__Your assignment__
Reproduce exactly the span of lines beginning at the one with "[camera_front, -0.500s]" and ending at the last line of the data below, omitting pictures.

(Source data)
##############################
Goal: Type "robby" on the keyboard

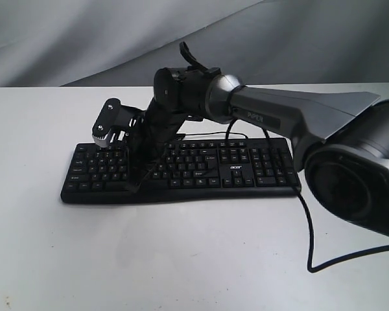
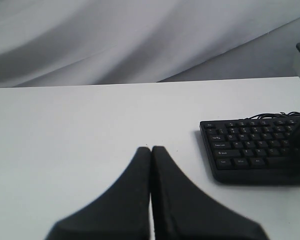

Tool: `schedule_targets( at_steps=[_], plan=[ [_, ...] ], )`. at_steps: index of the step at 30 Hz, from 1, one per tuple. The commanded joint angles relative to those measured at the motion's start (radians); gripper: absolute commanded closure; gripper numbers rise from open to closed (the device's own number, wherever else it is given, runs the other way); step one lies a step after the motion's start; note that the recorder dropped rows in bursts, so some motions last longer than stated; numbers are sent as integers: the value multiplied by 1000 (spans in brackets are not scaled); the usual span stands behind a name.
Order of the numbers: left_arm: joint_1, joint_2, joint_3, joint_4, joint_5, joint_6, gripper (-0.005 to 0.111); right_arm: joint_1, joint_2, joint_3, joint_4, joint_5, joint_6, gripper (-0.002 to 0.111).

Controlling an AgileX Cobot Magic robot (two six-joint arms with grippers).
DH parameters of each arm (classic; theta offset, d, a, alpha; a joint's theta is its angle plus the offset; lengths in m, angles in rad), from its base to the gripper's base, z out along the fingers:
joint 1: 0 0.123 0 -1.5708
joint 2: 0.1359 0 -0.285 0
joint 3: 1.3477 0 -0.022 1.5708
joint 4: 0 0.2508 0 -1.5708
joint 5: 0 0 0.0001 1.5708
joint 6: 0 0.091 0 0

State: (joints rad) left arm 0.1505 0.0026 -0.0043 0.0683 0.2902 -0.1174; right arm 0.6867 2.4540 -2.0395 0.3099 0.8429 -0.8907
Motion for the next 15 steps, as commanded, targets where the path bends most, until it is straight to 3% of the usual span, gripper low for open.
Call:
schedule_targets(
  at_steps=[1, 15],
  plan=[
    [2, -3, 4, -8, -5, -4, 106, -8, -42, -4, -9, -2, 4, 108],
    [2, -3, 4, -8, -5, -4, 106, -10, 7, -4, 25, 3, 4, 108]
  ],
)
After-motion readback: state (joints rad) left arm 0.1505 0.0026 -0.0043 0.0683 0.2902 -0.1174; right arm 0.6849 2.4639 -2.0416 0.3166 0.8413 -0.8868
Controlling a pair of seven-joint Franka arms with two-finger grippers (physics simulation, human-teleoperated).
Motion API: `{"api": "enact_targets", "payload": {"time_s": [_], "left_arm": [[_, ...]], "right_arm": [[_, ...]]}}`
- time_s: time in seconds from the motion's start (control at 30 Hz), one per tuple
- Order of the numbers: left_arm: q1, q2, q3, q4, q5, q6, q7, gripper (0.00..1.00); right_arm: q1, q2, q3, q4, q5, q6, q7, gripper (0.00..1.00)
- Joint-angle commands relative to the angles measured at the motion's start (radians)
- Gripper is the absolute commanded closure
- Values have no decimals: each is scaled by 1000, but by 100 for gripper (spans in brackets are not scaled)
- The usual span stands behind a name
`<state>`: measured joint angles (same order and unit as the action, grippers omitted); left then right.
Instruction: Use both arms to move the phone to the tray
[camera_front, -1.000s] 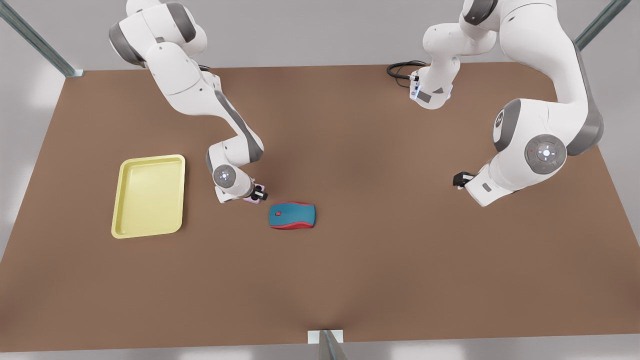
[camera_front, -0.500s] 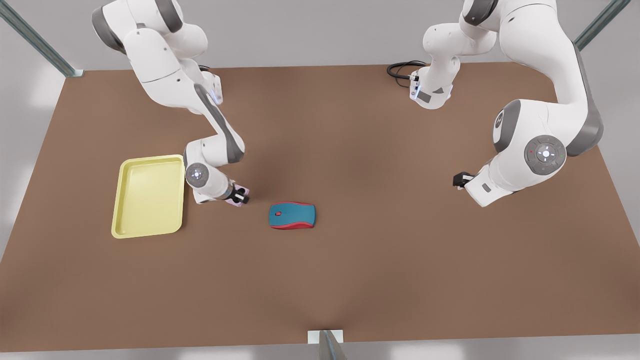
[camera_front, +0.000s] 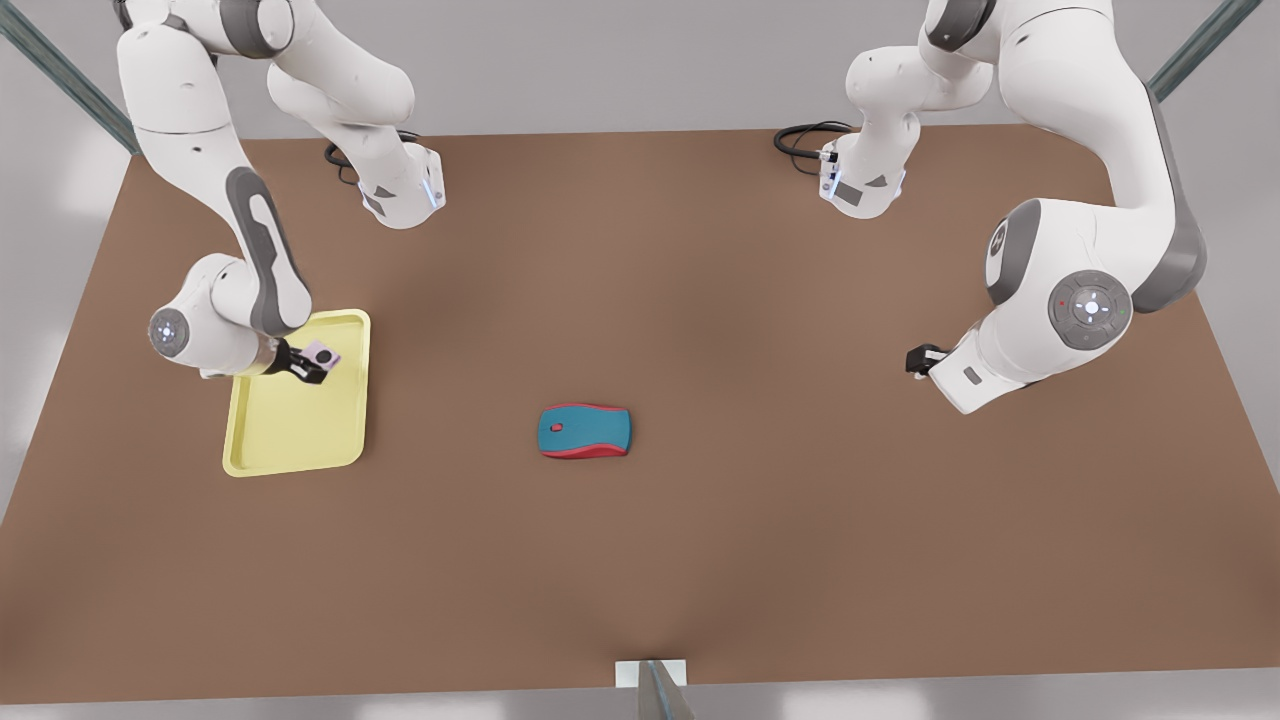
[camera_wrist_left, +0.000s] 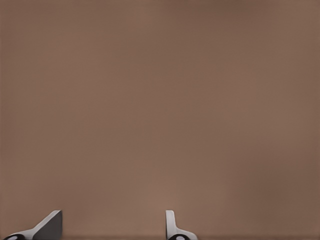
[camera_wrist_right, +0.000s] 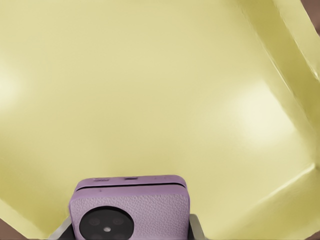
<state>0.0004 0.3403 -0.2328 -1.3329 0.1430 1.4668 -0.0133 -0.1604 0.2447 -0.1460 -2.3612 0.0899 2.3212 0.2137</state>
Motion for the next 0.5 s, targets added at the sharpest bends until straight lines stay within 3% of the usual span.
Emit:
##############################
__Result__
[camera_front, -0.500s] 
[camera_front, +0.000s] 
[camera_wrist_left, +0.000s] 
[camera_wrist_right, +0.000s] 
<state>0.0004 0.3403 -0.2328 -1.3329 0.1430 1.4668 -0.0133 -0.1604 0.2447 -0.1460 -2.3612 0.0899 2.3212 0.2137</state>
Motion for the next 0.5 s, targets added at the sharpest bends until straight lines stay within 3% of the usual span.
Emit:

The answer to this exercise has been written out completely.